The notion of rights, which was launched on the world on 1789, has proved unable, because of intrinsic inadequacy, to fulfil the role assigned to it.

For:

The notion of rights is linked with sharing out, of exchange, of measured quantity. It has a commercial flavour, essentially of a legal claims and arguments. Rights are always asserted in a tone of contention; and when this tone is adopted, it must rely on force in the background, otherwise it will be laughed at.

Against the notion of right, which she notes originates from Roman law (and is personal); she compares the Greek notion of justice (which is impersonal).

To put this in colloquial but aphoristic terms: justice is the spirit of the law and not its letter; rights are the letter of the law and not its spirit.

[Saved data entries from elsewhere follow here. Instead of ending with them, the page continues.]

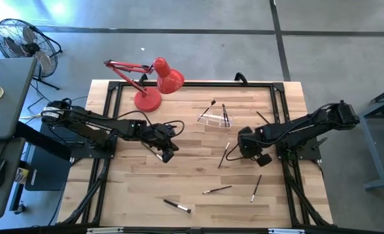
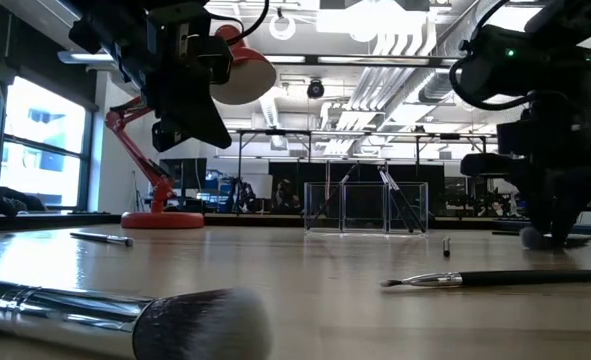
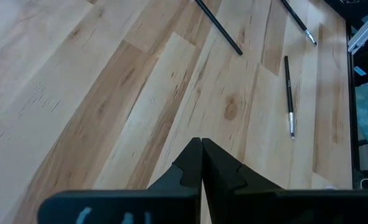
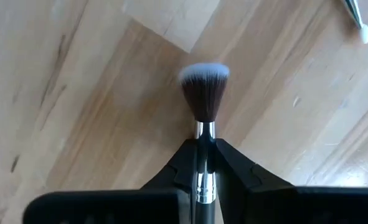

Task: Put items in baskets/containers
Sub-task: Put the powder brush into the transparent organizer

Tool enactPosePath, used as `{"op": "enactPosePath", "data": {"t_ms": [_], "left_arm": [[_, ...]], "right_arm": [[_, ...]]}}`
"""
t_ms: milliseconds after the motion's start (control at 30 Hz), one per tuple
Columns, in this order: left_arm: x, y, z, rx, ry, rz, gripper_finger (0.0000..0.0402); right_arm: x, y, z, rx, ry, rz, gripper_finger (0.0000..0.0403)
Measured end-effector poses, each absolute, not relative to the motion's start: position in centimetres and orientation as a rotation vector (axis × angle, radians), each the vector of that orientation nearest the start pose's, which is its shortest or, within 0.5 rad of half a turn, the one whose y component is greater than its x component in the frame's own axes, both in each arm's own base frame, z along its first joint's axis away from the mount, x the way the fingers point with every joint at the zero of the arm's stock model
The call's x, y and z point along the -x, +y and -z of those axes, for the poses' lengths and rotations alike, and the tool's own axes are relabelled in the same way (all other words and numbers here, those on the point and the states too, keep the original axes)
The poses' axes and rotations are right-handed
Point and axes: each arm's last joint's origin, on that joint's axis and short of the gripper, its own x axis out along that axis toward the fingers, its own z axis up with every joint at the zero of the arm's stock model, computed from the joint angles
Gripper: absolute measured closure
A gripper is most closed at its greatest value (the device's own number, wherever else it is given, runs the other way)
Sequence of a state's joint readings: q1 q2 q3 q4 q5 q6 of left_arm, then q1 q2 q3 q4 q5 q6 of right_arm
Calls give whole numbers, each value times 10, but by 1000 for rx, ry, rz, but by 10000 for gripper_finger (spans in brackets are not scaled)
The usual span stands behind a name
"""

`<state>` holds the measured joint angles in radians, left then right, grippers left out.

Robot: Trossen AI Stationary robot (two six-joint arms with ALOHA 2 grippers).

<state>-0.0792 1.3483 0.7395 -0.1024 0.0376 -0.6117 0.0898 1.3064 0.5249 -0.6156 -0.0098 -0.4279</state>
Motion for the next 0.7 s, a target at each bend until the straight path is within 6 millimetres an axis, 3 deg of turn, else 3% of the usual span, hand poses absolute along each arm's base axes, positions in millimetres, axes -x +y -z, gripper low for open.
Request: {"op": "enactPosePath", "data": {"t_ms": [167, 333, 533, 700], "left_arm": [[-269, -23, -207, 574, 727, -97, 401], [-269, -23, -207, 576, 730, -86, 401], [-269, -23, -207, 574, 733, -86, 401], [-269, -23, -207, 578, 739, -76, 401]], "right_arm": [[-190, 17, -139, 375, 1336, -330, 374], [-209, 17, -159, 380, 1243, -238, 374], [-233, 17, -196, 358, 1108, -107, 374], [-248, 10, -229, 271, 898, 78, 374]]}}
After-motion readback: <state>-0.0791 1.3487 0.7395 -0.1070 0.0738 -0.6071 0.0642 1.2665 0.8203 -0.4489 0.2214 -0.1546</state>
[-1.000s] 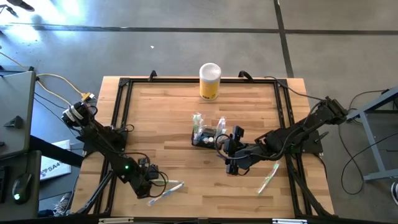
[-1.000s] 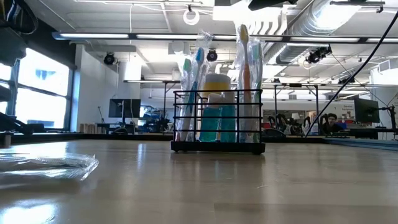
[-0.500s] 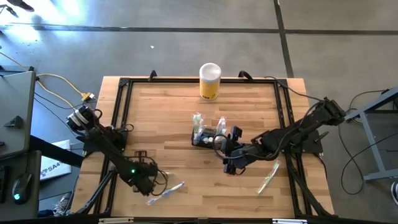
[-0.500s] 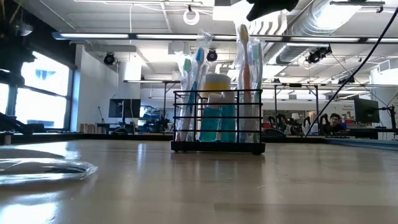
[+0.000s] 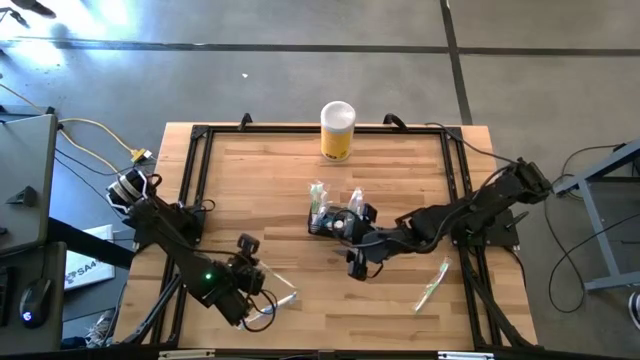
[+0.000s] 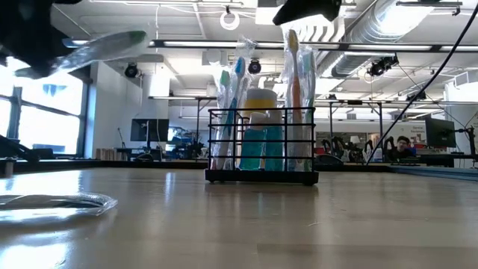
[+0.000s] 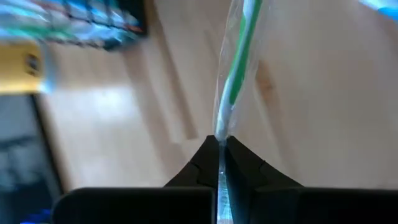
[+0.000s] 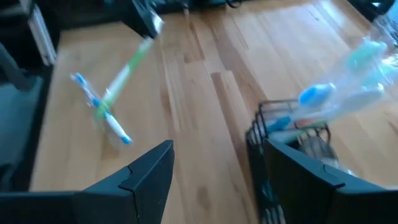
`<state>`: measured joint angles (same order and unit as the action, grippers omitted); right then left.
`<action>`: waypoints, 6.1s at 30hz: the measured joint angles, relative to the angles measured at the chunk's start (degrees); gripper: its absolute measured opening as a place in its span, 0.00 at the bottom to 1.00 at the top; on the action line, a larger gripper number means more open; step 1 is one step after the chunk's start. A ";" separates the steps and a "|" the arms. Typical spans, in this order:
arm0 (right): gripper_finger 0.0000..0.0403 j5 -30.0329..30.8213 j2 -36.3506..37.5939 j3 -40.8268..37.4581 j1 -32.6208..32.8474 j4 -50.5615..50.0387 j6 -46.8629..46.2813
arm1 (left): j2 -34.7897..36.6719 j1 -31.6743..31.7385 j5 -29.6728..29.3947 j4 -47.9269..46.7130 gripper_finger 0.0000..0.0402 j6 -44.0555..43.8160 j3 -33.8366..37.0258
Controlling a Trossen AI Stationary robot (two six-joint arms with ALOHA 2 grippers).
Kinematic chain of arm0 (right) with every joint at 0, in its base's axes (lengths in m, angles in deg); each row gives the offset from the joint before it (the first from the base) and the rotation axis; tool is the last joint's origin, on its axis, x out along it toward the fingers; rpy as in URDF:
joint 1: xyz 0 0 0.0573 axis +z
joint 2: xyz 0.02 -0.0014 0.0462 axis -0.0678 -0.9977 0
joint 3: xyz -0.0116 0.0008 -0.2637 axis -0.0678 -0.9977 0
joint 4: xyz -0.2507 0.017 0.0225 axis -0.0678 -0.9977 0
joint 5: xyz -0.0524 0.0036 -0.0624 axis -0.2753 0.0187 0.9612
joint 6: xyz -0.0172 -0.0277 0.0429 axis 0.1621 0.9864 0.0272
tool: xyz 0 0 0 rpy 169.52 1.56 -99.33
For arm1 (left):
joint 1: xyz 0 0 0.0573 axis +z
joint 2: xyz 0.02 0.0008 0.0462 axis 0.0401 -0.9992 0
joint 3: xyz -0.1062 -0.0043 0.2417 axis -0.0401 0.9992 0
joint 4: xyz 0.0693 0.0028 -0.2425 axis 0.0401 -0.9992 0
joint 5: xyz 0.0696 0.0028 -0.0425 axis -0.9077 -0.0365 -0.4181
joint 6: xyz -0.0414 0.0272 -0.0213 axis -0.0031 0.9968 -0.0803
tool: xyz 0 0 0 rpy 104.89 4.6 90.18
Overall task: Pick & Place toothbrushing station
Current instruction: Put the green toothbrush into the wire organizer
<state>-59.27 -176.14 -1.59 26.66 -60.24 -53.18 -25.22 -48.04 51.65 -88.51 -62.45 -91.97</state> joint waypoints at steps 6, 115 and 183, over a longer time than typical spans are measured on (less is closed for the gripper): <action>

To connect this Weils above; note that the letter can be measured - it is written; and the spirit cannot - it is unwritten.

It's this dialectic that informs Sophocles Antigone; she standing for the the unlettered custom, ie positive law; and Creon, for sovereign law.

Another way of thinking through this concept is through Schmitts definition of sovereignty in his Political Theology where he securalises a theological concept of sovereignty:

Sovereign is he who decides on the exception

One can then ask what is that decides the exception - the exceptional case - that in some part lies outside that of the written law; it cannot be the law itself - thus it would be Justice; there is then a scale of values in which Justice stands above that of Rights; it is sovereign, and cannot be assimilated to it.